**Brief**. Word for word, restate the lines of the data below between those holding "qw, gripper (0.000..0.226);" and "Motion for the", inclusive; pictures do not belong in the copy.
BEGIN
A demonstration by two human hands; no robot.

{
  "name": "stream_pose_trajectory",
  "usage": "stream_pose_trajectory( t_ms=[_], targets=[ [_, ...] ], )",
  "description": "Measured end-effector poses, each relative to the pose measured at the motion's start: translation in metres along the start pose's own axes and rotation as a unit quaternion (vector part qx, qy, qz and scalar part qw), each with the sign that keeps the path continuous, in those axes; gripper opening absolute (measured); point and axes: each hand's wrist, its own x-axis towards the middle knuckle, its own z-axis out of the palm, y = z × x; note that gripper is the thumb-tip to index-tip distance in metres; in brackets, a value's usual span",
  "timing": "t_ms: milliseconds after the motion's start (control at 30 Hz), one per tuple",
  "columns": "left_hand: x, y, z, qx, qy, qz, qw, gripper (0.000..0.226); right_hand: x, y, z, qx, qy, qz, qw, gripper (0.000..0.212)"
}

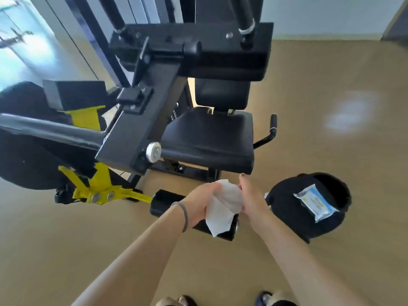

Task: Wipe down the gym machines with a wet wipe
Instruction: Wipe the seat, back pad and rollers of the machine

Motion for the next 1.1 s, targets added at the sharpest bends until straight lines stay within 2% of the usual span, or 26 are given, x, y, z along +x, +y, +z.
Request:
stream_pose_trajectory(
  t_ms=[100,167,233,333,467,533,567,633,667,767,867,1000,1100],
  targets=[
    [-0.042,0.036,0.03,0.125,-0.028,0.026,0.991,0.03,-0.035,-0.041,-0.027,-0.018,0.043,-0.012,0.999,0.052],
    [-0.067,0.063,0.052,0.164,-0.048,0.029,0.985,0.03,-0.059,-0.072,-0.047,-0.033,0.067,-0.025,0.997,0.046],
    [-0.086,0.09,0.071,0.182,-0.052,0.038,0.981,0.026,-0.076,-0.102,-0.067,-0.04,0.081,-0.036,0.995,0.044],
    [-0.108,0.125,0.095,0.204,-0.069,0.057,0.975,0.025,-0.1,-0.137,-0.09,-0.029,0.088,-0.054,0.994,0.062],
    [-0.13,0.158,0.119,0.185,-0.082,0.072,0.977,0.022,-0.117,-0.163,-0.118,0.018,0.099,-0.055,0.993,0.071],
    [-0.139,0.171,0.13,0.165,-0.09,0.074,0.979,0.021,-0.124,-0.167,-0.131,0.083,0.088,-0.003,0.993,0.082],
    [-0.142,0.176,0.135,0.152,-0.093,0.072,0.981,0.019,-0.13,-0.166,-0.137,0.111,0.077,0.004,0.991,0.077],
    [-0.145,0.184,0.145,0.124,-0.099,0.066,0.985,0.021,-0.142,-0.161,-0.148,0.125,0.074,-0.01,0.989,0.04],
    [-0.145,0.187,0.15,0.111,-0.102,0.063,0.987,0.026,-0.145,-0.158,-0.153,0.14,0.086,-0.004,0.986,0.036],
    [-0.146,0.191,0.164,0.095,-0.112,0.062,0.987,0.039,-0.161,-0.158,-0.163,0.204,0.12,-0.017,0.971,0.051],
    [-0.146,0.193,0.185,0.09,-0.142,0.055,0.984,0.038,-0.164,-0.151,-0.18,0.198,0.158,-0.056,0.966,0.067],
    [-0.147,0.191,0.231,0.13,-0.188,0.049,0.972,0.016,-0.171,-0.14,-0.22,0.207,0.241,-0.067,0.946,0.065],
    [-0.149,0.19,0.282,0.126,-0.231,0.035,0.964,0.017,-0.183,-0.135,-0.262,0.264,0.253,-0.057,0.929,0.064]
  ],
)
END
**Solution**.
  "columns": "left_hand: x, y, z, qx, qy, qz, qw, gripper (0.000..0.226); right_hand: x, y, z, qx, qy, qz, qw, gripper (0.000..0.212)"
}


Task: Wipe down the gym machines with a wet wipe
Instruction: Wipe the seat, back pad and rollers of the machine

Motion for the next 1.1 s, targets added at the sharpest bends until straight lines stay within 2% of the usual span, or 26 are given, x, y, z along +x, +y, +z.

The answer given is complete as it stands.